(Beginning of RECORDS SHOWN)

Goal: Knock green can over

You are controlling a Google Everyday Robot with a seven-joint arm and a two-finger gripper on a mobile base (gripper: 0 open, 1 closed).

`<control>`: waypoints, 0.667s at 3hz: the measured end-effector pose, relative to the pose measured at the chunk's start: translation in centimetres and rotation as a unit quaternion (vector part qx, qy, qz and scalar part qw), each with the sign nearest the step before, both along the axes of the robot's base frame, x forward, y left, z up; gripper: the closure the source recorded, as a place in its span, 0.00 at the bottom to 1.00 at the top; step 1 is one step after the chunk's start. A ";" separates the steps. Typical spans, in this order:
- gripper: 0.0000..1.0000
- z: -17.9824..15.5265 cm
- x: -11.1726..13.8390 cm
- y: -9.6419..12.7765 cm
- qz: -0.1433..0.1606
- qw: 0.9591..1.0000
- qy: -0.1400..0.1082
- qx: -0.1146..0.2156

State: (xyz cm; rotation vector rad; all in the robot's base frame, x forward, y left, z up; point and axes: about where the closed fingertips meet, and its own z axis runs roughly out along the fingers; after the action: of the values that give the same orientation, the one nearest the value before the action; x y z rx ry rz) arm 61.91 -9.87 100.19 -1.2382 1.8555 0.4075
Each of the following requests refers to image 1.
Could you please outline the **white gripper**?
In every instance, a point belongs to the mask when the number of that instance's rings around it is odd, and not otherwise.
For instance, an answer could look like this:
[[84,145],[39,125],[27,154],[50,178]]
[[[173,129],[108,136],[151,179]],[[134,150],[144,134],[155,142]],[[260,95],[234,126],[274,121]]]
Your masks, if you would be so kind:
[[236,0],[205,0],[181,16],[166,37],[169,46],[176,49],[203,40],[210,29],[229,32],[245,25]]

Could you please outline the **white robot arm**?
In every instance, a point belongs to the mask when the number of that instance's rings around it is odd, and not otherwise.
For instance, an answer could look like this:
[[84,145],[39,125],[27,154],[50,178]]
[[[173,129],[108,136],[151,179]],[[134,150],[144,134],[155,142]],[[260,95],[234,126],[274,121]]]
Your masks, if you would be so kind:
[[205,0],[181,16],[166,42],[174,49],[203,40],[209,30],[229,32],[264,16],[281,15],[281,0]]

(End of RECORDS SHOWN)
(Beginning of RECORDS SHOWN)

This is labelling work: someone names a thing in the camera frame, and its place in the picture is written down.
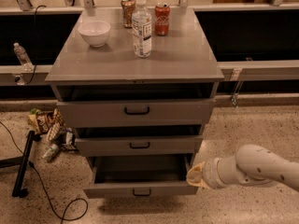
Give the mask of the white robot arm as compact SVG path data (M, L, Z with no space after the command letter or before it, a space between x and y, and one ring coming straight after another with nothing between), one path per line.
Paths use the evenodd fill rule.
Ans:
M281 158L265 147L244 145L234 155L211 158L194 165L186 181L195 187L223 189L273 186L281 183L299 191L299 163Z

(End of RECORDS SHOWN)

WHAT IS EXPECTED: Lines of the listing above that contain the word "along" must all be copied.

RESPONSE BOX:
`<control>`: waypoints, 0.667s at 3hz: the measured end-effector pose, relative to the pose measured at the chunk's start: translation in centimetres and rotation as a unit quaternion (vector part qx, qy, qz and scalar part qw), each with the sign nearest the step before, both along the axes of the robot's base frame, x forward, y left, z up; gripper: the closure the source recorded, as a place in its span, 0.00 at the bottom to 1.00 at the top; step 1 is one step after the chunk's start. A ";" separates the steps. Typical spans, in this order:
State: (xyz cm; rotation vector rad; all in the robot's base frame, x forward, y left, z up; point and axes: about where the closed fingertips meet, and its own z axis runs roughly out along the fingers; after the action: of the values that give the same orientation, the one nearest the value before the action; x y z rx ry rz) arm 61.91 -9.87 100.19 -1.2382 1.8555 0.4075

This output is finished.